* Required action: Quote the records exactly, starting at the first line and stopping after the line with "Draw the outline of the right"; skip the pictures.

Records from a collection
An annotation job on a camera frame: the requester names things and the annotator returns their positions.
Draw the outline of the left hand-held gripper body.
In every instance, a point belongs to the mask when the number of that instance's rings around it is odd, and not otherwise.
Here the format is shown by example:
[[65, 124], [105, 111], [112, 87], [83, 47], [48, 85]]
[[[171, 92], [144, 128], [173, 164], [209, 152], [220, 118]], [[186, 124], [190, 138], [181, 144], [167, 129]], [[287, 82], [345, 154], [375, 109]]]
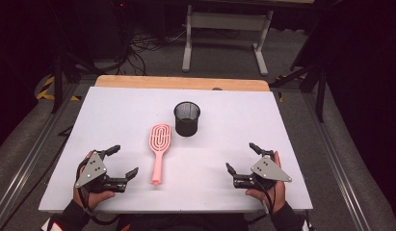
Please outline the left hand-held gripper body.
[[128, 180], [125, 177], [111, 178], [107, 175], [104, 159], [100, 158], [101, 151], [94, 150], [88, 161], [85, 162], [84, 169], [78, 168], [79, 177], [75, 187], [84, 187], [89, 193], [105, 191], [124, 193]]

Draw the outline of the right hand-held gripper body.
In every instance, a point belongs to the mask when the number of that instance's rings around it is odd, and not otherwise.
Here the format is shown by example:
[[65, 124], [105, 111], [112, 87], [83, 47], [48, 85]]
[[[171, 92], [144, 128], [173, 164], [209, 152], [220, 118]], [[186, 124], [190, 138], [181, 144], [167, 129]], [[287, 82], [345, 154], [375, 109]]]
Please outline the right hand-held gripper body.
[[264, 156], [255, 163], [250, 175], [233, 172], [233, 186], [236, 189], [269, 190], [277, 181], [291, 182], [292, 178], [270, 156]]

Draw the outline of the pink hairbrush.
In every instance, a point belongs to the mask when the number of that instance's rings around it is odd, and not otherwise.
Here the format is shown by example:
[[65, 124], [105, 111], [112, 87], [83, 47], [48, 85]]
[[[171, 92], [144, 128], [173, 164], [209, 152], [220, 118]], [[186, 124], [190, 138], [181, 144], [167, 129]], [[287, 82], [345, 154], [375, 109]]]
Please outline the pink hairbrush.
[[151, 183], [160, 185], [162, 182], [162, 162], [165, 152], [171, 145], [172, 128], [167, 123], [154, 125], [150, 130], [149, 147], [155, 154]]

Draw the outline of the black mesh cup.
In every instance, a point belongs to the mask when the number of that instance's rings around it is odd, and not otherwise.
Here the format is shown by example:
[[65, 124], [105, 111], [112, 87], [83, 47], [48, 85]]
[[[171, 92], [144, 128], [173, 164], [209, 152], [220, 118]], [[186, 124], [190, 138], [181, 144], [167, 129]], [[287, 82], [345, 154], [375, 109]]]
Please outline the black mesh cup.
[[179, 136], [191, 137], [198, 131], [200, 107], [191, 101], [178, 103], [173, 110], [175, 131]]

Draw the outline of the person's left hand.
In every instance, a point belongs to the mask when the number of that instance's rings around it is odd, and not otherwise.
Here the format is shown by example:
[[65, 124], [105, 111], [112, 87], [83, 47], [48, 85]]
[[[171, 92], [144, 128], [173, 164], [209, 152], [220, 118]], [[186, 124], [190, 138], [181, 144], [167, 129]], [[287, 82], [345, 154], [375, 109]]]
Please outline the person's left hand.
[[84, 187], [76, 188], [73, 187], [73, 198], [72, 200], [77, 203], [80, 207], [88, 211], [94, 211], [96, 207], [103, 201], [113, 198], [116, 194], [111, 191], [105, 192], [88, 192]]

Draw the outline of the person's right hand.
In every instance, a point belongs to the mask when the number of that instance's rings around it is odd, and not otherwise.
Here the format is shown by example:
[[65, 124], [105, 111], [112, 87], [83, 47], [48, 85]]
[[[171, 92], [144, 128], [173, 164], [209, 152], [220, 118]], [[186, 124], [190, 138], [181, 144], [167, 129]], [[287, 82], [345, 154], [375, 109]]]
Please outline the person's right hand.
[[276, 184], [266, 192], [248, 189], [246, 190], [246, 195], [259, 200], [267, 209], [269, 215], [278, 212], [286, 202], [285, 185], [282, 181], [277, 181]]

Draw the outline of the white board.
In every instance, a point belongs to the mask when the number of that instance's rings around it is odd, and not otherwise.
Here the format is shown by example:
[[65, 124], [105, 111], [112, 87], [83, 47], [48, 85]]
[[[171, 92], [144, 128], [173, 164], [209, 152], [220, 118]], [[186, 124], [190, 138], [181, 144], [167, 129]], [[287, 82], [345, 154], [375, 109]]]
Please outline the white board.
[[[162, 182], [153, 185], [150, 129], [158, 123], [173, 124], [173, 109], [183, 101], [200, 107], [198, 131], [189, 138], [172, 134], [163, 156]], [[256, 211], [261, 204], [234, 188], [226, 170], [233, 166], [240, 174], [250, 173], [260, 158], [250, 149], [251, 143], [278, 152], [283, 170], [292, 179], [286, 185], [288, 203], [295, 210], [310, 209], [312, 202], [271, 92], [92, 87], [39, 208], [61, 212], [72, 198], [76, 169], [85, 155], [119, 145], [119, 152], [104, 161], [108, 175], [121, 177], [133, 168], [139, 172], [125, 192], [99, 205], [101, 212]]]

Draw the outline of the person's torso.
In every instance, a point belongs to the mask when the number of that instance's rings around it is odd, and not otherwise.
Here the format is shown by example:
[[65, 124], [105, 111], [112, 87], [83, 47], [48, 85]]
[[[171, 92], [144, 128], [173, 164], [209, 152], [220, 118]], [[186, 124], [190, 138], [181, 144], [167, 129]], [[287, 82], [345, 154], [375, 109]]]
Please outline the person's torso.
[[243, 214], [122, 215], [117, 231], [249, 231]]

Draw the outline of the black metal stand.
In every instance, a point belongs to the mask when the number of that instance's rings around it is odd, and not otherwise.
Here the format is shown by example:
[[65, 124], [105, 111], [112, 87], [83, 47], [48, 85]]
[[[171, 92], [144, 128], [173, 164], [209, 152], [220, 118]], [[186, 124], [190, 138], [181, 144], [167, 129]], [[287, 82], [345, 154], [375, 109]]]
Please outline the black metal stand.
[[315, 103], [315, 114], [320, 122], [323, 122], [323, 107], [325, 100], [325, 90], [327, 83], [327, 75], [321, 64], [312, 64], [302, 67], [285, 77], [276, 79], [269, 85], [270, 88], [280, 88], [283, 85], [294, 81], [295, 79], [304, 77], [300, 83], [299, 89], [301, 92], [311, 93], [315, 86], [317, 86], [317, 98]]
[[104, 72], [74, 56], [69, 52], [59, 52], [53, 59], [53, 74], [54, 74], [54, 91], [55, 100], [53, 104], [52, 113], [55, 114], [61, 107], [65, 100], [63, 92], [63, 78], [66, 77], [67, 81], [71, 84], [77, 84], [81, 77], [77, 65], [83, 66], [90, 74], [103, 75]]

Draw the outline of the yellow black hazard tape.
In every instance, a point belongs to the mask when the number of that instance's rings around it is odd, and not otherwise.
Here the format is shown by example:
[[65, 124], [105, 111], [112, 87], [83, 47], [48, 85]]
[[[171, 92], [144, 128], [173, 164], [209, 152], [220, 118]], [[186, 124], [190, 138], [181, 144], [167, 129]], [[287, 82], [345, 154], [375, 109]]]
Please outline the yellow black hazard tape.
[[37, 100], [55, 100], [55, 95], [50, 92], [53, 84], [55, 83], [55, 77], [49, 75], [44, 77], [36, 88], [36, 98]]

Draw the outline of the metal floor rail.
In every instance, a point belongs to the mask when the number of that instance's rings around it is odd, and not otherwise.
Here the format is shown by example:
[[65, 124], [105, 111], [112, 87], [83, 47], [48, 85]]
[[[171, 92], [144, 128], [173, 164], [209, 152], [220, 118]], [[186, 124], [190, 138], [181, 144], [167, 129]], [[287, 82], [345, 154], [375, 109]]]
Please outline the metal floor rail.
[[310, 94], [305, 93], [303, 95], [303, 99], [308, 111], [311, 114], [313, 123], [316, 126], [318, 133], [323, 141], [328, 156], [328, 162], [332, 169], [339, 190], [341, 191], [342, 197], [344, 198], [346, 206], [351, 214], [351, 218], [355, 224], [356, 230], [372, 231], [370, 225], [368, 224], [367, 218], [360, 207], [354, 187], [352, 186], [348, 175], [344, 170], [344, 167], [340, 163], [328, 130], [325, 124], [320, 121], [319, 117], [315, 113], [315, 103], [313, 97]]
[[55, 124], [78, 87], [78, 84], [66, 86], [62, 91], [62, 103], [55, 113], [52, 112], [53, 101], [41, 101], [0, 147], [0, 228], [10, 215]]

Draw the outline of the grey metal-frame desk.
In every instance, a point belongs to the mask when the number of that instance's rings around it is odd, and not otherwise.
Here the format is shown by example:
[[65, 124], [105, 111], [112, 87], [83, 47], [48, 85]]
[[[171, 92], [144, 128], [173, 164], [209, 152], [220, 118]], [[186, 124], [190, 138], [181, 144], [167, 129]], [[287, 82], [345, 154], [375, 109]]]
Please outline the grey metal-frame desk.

* Reply to the exercise:
An annotation job on a camera frame: the requester names things and the annotator returns their positions.
Draw the outline of the left hand-held gripper body.
In every instance, a point belongs to the mask when the number of that instance's rings around it is odd, and not otherwise.
Here the format is shown by example:
[[65, 124], [105, 111], [112, 87], [83, 47], [48, 85]]
[[[171, 92], [144, 128], [173, 164], [209, 152], [220, 118]], [[186, 124], [190, 138], [181, 144], [167, 129]], [[287, 82], [345, 154], [375, 109]]]
Please outline the left hand-held gripper body.
[[128, 180], [125, 177], [111, 178], [107, 175], [104, 159], [100, 158], [101, 151], [94, 150], [88, 161], [85, 162], [84, 169], [78, 168], [79, 177], [75, 187], [84, 187], [89, 193], [105, 191], [124, 193]]

Draw the outline of the right hand-held gripper body.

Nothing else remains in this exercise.